This exercise calls for the whole listing to be given again exactly, without images.

[DATASET CONTENT]
+ + + +

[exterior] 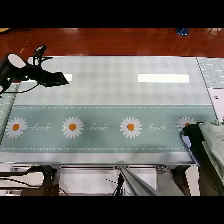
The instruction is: Fold the shirts.
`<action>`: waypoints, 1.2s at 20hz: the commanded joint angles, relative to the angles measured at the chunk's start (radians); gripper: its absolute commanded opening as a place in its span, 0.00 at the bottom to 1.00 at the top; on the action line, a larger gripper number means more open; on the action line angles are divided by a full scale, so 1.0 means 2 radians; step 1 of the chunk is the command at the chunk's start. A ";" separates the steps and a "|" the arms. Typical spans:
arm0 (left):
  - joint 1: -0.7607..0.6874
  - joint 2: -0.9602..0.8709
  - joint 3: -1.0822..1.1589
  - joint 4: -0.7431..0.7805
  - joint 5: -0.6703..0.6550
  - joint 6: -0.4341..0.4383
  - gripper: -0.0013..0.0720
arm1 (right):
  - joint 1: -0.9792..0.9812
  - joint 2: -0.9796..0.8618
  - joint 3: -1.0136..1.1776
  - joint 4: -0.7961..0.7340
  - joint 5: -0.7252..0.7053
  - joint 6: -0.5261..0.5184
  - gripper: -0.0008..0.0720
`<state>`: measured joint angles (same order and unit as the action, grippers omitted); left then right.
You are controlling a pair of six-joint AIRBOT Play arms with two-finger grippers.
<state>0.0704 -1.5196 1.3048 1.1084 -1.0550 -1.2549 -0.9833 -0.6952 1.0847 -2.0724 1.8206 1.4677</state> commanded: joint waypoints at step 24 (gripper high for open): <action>-0.178 0.118 0.051 0.254 -0.115 -0.170 1.00 | 0.527 -0.261 0.156 0.299 -0.253 0.003 0.85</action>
<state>-0.2756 -1.2827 1.4071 1.5951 -1.2816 -1.5730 0.0532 -1.2087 1.3952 -1.4853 1.3296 1.4643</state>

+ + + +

[SOLUTION]
[exterior] 
The instruction is: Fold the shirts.
`<action>`: waypoints, 1.2s at 20hz: the commanded joint angles, relative to the angles measured at the chunk's start (radians); gripper: its absolute commanded opening as a place in its span, 0.00 at the bottom to 1.00 at the top; on the action line, a larger gripper number means more open; on the action line angles are divided by a full scale, so 1.0 means 2 radians; step 1 of the chunk is the command at the chunk's start. A ";" separates the steps and a "|" the arms. Typical spans:
arm0 (left):
  - joint 1: -0.7607..0.6874
  - joint 2: -0.9602..0.8709
  - joint 3: -1.0822..1.1589
  - joint 4: -0.7431..0.7805
  - joint 5: -0.6703..0.6550
  - joint 6: -0.4341..0.4383
  - gripper: -0.0013..0.0720
arm1 (right):
  - joint 1: -0.9792..0.9812
  - joint 2: -0.9796..0.8618
  - joint 3: -1.0136..1.1776
  - joint 4: -0.7961..0.7340
  - joint 5: -0.7252..0.7053
  - joint 6: -0.5261..0.5184
  - gripper: -0.0008..0.0720
`<state>`: measured joint angles (same order and unit as the action, grippers omitted); left then right.
You are controlling a pair of six-joint AIRBOT Play arms with two-finger grippers.
<state>0.0704 -1.5196 1.3048 1.1084 -1.0550 -1.2549 -0.9833 -0.6952 1.0847 -2.0724 1.8206 1.4677</state> commanded: joint waypoints at step 24 (gripper high for open): <action>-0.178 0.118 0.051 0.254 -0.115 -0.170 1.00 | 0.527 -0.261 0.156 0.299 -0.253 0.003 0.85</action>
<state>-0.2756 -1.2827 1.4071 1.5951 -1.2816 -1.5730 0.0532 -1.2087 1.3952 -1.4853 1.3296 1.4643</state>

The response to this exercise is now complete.